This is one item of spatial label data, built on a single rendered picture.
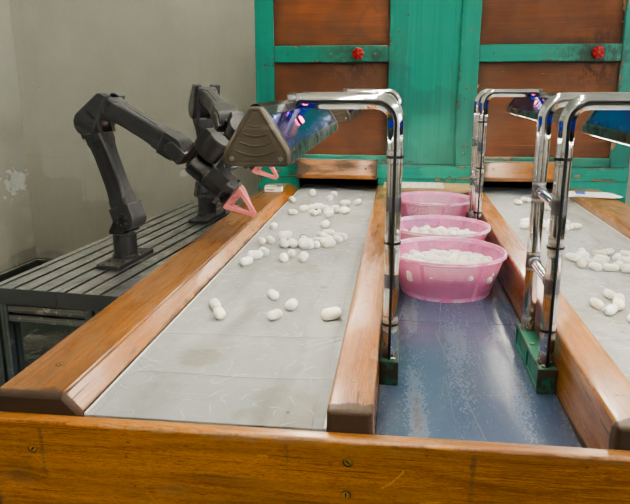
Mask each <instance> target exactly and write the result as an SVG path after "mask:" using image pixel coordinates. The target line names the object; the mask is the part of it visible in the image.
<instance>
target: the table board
mask: <svg viewBox="0 0 630 504"><path fill-rule="evenodd" d="M0 504H630V451H627V450H611V449H595V448H579V447H563V446H547V445H531V444H515V443H499V442H483V441H467V440H451V439H436V438H420V437H404V436H388V435H372V434H356V433H340V432H324V431H308V430H292V429H276V428H260V427H244V426H228V425H212V424H196V423H180V422H164V421H148V420H132V419H116V418H100V417H84V416H68V415H52V414H36V413H20V412H4V411H0Z"/></svg>
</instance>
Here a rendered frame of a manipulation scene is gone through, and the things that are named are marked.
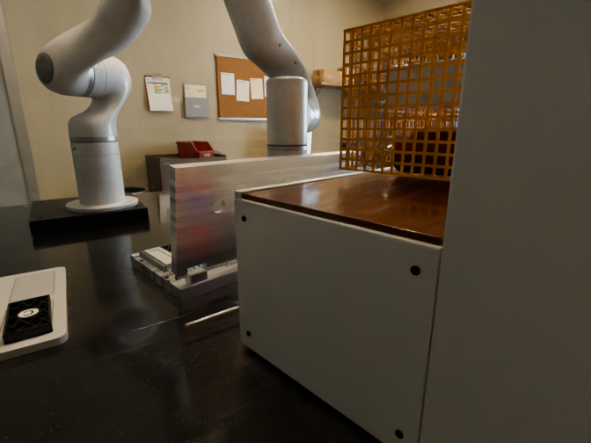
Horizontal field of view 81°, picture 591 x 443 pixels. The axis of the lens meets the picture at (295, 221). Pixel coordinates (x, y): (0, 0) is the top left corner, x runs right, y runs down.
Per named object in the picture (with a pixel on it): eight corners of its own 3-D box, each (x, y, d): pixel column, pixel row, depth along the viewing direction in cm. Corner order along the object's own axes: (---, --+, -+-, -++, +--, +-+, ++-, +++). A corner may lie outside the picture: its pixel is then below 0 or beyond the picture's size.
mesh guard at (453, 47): (419, 158, 61) (429, 55, 57) (561, 168, 47) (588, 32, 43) (339, 169, 46) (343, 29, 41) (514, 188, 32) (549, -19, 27)
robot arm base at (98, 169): (62, 203, 105) (51, 141, 101) (129, 196, 117) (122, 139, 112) (70, 215, 91) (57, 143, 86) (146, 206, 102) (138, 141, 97)
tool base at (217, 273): (291, 222, 98) (291, 210, 97) (351, 239, 84) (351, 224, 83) (131, 265, 69) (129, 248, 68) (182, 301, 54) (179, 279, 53)
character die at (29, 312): (51, 301, 52) (49, 294, 52) (53, 331, 45) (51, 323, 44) (10, 310, 50) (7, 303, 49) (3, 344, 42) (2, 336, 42)
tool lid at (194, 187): (354, 149, 79) (361, 151, 77) (341, 226, 86) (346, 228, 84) (168, 164, 49) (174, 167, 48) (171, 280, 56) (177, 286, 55)
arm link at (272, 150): (289, 143, 79) (289, 156, 80) (259, 145, 73) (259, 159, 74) (317, 144, 73) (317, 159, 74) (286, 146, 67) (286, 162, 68)
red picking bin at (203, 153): (193, 155, 352) (192, 140, 348) (216, 157, 332) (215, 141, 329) (175, 157, 336) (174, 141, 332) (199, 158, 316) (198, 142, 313)
-------
TASK PROMPT. A count is all that should be returned: the number of lines in these records containing the string "rendered".

RESPONSE BOX. 2